This project introduces a fault detection and isolation (FDI) system for wind farms based on SCADA (Supervisory Control and Data Acquisition) data. Instead of the traditional approach of monitoring each turbine individually, this project proposes a model-based FDI system that exploits correlations between measurements associated to neighboring turbines in order to detect and localize possible faults. This feature could enhance the performance of the FDI system, in terms of its capability for early detection of faults and the reduction of false detection and missed detection occurrences.

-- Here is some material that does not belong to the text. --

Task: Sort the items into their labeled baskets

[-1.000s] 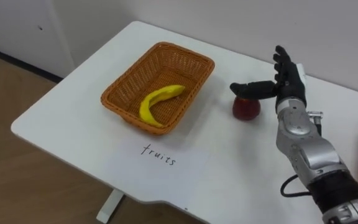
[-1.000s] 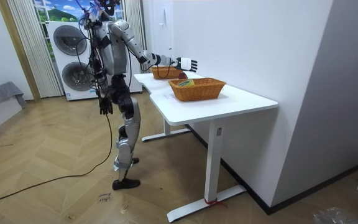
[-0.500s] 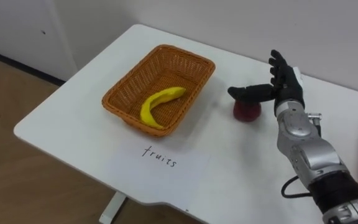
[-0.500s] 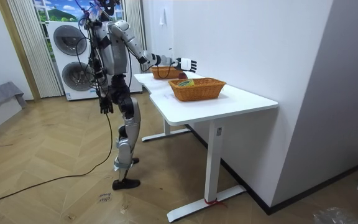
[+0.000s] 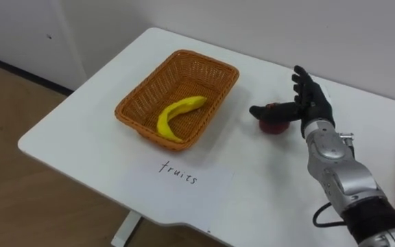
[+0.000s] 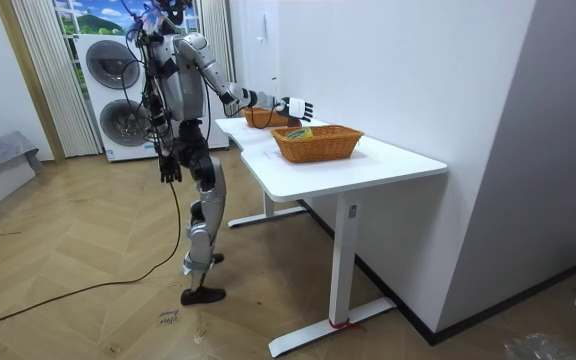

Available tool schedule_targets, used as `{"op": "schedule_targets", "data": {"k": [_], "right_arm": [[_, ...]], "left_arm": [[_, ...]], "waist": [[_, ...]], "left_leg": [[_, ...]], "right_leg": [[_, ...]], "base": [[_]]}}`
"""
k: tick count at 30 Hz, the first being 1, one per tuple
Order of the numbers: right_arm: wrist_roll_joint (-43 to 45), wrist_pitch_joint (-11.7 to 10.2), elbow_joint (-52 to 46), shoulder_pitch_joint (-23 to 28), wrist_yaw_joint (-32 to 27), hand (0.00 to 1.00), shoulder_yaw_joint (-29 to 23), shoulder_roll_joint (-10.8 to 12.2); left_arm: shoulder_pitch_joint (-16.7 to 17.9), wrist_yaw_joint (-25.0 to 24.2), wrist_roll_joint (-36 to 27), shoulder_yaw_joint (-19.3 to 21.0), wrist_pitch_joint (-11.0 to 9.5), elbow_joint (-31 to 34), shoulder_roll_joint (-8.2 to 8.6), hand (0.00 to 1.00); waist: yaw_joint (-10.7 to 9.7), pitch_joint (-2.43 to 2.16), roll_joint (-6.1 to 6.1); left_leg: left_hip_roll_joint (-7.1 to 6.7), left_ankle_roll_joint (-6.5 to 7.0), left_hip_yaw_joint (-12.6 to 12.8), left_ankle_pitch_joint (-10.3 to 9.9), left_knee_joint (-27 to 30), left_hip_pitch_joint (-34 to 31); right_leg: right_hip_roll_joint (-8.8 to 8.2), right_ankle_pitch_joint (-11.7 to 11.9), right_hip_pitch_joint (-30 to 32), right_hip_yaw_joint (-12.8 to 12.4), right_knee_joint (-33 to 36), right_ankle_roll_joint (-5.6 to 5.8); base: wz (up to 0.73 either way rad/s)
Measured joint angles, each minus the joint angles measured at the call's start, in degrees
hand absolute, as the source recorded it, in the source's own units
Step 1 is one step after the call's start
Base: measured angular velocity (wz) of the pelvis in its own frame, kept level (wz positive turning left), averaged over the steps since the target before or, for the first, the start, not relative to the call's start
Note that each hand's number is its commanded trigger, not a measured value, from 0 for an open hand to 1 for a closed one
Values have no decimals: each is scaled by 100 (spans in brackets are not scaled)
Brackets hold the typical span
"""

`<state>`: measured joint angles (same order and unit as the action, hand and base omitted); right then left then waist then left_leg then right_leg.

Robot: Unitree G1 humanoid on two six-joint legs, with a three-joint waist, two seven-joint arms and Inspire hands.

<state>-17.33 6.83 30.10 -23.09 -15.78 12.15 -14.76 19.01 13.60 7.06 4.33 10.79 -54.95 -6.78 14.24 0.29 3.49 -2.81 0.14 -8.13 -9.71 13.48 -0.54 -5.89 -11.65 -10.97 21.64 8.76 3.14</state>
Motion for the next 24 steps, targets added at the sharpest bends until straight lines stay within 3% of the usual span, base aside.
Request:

The main challenge is to account for the difference in wind conditions that each turbine is subject to, which can significantly modify the relative turbine behaviors. To this end, linear parameter-varying 2(LPV) models will be used to represent the relative dynamics between the turbines as a function of wind speed and wind direction, notably. These LPV models will be identified in the frequency domain since the modeling can be done in a user defined frequency band. Also, the continuous-time framework will be chosen because models related with the physics of the system can facilitate the design of the FDI system.
The project will be carried out as follows. First, a LPV model for monitoring a single wind turbine will be developed with focus on the pitch system. Second, the results obtained are extended for the LPV modelling of wind farms with focus on the data associated to turbine efficiency and overheating. Third, the obtained models are analyzed and a FDI system for wind farms is designed. This brings additional challenges to be addressed: how to best construct the LPV models for enhancing fault detection while managing complexity? How to automatically extract relevant data for the modeling? How to ensure a systematic design and tuning of the FDI system?
Finally, the validation on a wind farm simulator and with SCADA data from an on-shore wind farm made of ten 2.5 MW turbines will be performed.